### Problem
Your task is to give the data again, exactly, with every line intact.

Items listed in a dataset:
::::

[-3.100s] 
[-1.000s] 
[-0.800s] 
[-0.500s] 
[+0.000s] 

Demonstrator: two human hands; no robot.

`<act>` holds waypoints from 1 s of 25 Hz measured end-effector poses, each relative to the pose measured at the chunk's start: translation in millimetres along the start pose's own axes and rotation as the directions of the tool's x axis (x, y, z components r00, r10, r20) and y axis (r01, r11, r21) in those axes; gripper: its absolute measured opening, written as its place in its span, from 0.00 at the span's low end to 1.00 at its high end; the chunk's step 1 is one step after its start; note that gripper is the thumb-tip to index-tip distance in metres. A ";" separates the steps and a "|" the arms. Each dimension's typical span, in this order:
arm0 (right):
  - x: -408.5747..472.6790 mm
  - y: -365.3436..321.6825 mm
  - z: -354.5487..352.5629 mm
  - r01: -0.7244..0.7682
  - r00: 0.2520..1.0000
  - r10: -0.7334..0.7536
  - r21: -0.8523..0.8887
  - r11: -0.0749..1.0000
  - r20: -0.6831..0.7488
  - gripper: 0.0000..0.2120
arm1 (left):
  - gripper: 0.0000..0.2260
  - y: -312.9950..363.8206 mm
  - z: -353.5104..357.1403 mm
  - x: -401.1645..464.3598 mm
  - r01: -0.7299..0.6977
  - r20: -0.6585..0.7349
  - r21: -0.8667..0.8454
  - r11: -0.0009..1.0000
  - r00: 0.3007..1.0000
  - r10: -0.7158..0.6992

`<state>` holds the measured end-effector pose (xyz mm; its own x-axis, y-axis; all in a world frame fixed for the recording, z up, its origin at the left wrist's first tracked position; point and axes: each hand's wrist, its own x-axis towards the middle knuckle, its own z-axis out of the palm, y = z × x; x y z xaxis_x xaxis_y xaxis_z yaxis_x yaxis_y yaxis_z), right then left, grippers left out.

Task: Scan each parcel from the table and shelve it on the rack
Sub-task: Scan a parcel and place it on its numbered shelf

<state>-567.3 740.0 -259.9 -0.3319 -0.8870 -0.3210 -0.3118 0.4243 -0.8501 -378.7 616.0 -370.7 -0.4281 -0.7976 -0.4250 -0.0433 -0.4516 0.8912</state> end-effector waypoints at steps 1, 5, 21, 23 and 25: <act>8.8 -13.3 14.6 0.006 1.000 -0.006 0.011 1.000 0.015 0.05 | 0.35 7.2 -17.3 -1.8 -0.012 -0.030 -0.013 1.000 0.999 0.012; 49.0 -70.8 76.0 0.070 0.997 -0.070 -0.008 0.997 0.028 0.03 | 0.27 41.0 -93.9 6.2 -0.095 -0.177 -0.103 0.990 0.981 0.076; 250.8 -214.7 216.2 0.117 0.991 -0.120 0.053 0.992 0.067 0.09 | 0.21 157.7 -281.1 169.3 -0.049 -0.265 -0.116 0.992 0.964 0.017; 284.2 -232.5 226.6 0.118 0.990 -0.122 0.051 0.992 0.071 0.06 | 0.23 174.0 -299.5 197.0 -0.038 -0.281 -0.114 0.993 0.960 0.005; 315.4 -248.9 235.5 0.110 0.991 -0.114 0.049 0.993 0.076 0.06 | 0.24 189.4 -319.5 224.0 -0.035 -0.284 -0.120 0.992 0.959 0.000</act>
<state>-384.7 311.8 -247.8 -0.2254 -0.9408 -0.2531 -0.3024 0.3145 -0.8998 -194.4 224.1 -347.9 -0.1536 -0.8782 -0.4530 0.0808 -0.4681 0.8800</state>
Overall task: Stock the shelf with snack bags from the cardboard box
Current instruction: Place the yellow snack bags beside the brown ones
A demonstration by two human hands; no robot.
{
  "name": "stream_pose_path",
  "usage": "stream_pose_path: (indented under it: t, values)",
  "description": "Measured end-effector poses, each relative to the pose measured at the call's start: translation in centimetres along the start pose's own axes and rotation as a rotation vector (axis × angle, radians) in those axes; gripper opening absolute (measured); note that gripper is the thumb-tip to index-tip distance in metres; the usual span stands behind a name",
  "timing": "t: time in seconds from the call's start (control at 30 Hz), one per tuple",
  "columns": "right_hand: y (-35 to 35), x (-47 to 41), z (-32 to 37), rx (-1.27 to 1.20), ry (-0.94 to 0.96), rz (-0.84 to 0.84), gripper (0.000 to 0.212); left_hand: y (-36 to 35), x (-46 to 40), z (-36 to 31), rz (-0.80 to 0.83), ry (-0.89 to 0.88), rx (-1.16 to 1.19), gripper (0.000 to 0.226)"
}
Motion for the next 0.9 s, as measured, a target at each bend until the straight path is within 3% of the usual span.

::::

### Expected output
[-3.100s] 
[-1.000s] 
[-0.800s] 
[-0.500s] 
[+0.000s] 

Demonstrator: two human hands; no robot.

`<act>` holds waypoints from 1 s of 25 Hz measured end-effector poses, each relative to the pose measured at the chunk's start: translation in millimetres along the start pose's own axes and rotation as the directions of the tool's x axis (x, y, z components r00, r10, r20) and y axis (r01, r11, r21) in those axes; gripper: its absolute measured opening, written as its place in its span, from 0.00 at the span's low end to 1.00 at its high end; the chunk's step 1 is one step after its start; note that gripper is the thumb-tip to index-tip distance in metres. A ";" separates the steps and a "|" the arms. Each dimension's typical span, in this order:
arm0 (right):
  - x: -408.5747..472.6790 mm
  - y: -365.3436..321.6825 mm
  - z: -354.5487..352.5629 mm
  - r01: -0.7244..0.7682
  - r00: 0.2520..1.0000
  - r10: -0.7334..0.7536
  - r21: -0.8523..0.8887
  - r11: -0.0749..1.0000
  - r20: -0.6831..0.7488
  - gripper: 0.0000..0.2120
arm1 (left):
  - gripper: 0.0000..0.2260
  - y: -312.9950..363.8206 mm
  - z: -353.5104..357.1403 mm
  - x: -401.1645..464.3598 mm
  - r01: -0.7299..0.6977
  - r20: -0.6585..0.7349
  - r21: -0.8667..0.8454
  - r11: -0.0009..1.0000
  - r00: 0.3007..1.0000
  - r10: -0.7158..0.6992

`<state>` holds the measured end-effector pose (xyz mm; its own x-axis, y-axis; all in a world frame fixed for the recording, z up, its origin at the left wrist's first tracked position; point and axes: each hand's wrist, its own x-axis towards the middle knuckle, its own z-axis out of the palm, y = z × x; x y z xaxis_x xaxis_y xaxis_z yaxis_x yaxis_y yaxis_z), right then left, grippers left out.

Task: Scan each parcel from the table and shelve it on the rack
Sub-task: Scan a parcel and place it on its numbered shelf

<state>-567.3 740.0 -259.9 -0.3319 -0.8870 -0.3210 -0.3118 0.4243 -0.8501 -378.7 616.0 -370.7 -0.4281 -0.7976 -0.4250 -0.0433 -0.4516 0.8912</state> end-effector waypoints at steps 1, 5, 21, 23 and 25: <act>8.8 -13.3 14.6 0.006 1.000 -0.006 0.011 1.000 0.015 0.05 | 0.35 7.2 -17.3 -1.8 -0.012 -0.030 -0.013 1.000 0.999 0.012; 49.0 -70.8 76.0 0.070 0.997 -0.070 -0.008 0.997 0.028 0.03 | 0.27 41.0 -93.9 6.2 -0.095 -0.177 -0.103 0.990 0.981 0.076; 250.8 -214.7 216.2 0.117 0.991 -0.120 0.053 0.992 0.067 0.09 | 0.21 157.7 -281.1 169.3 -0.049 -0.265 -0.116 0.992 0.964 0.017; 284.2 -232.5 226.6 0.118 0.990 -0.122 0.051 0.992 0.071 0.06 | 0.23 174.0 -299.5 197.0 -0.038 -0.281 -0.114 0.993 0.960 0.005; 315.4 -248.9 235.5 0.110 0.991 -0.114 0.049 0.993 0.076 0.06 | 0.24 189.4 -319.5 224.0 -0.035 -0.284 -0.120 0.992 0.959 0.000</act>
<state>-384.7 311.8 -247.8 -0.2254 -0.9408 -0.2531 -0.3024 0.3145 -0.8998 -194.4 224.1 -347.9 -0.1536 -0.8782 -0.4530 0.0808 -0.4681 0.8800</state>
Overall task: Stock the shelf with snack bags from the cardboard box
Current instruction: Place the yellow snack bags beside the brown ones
A demonstration by two human hands; no robot.
{
  "name": "stream_pose_path",
  "usage": "stream_pose_path: (indented under it: t, values)",
  "description": "Measured end-effector poses, each relative to the pose measured at the call's start: translation in centimetres along the start pose's own axes and rotation as a rotation vector (axis × angle, radians) in those axes; gripper opening absolute (measured); note that gripper is the thumb-tip to index-tip distance in metres; the usual span stands behind a name",
  "timing": "t: time in seconds from the call's start (control at 30 Hz), one per tuple",
  "columns": "right_hand: y (-35 to 35), x (-47 to 41), z (-32 to 37), rx (-1.27 to 1.20), ry (-0.94 to 0.96), rz (-0.84 to 0.84), gripper (0.000 to 0.212); left_hand: y (-36 to 35), x (-46 to 40), z (-36 to 31), rz (-0.80 to 0.83), ry (-0.89 to 0.88), rx (-1.16 to 1.19), gripper (0.000 to 0.226)"
}
Motion for the next 0.9 s, as measured, a target at each bend until the straight path is within 3% of the usual span.

Nothing remains to be added to this answer.